» DIRECTIONS
In the listing below, lines with the string "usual" are to be counted; the number is the entire reply.

» COLLECTED DATA
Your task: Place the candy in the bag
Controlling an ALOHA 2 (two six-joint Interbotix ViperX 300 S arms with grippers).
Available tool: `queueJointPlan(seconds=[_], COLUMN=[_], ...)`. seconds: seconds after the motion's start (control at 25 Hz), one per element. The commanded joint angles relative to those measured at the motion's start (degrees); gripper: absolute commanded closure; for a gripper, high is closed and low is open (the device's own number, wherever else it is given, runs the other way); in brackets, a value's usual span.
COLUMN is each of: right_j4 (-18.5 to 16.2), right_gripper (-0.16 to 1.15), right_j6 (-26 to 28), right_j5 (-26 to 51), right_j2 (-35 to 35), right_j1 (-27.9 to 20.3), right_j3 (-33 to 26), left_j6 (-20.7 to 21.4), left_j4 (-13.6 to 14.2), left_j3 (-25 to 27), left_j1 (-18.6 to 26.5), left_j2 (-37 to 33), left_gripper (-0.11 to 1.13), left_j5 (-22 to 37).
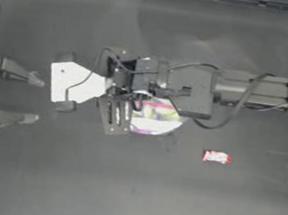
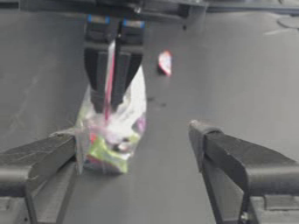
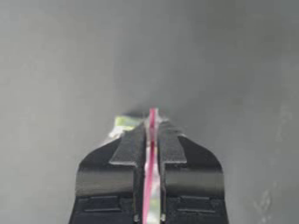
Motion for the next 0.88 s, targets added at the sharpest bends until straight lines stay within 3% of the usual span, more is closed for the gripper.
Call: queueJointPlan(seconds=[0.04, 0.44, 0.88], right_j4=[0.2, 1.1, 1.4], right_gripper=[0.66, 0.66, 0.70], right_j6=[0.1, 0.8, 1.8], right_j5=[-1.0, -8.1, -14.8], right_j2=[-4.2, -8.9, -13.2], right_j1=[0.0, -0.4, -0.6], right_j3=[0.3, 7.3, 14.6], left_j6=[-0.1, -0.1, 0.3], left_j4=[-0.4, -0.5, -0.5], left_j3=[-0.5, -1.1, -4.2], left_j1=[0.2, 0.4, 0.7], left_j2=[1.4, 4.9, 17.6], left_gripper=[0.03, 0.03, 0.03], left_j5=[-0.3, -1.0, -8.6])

» RESULT
2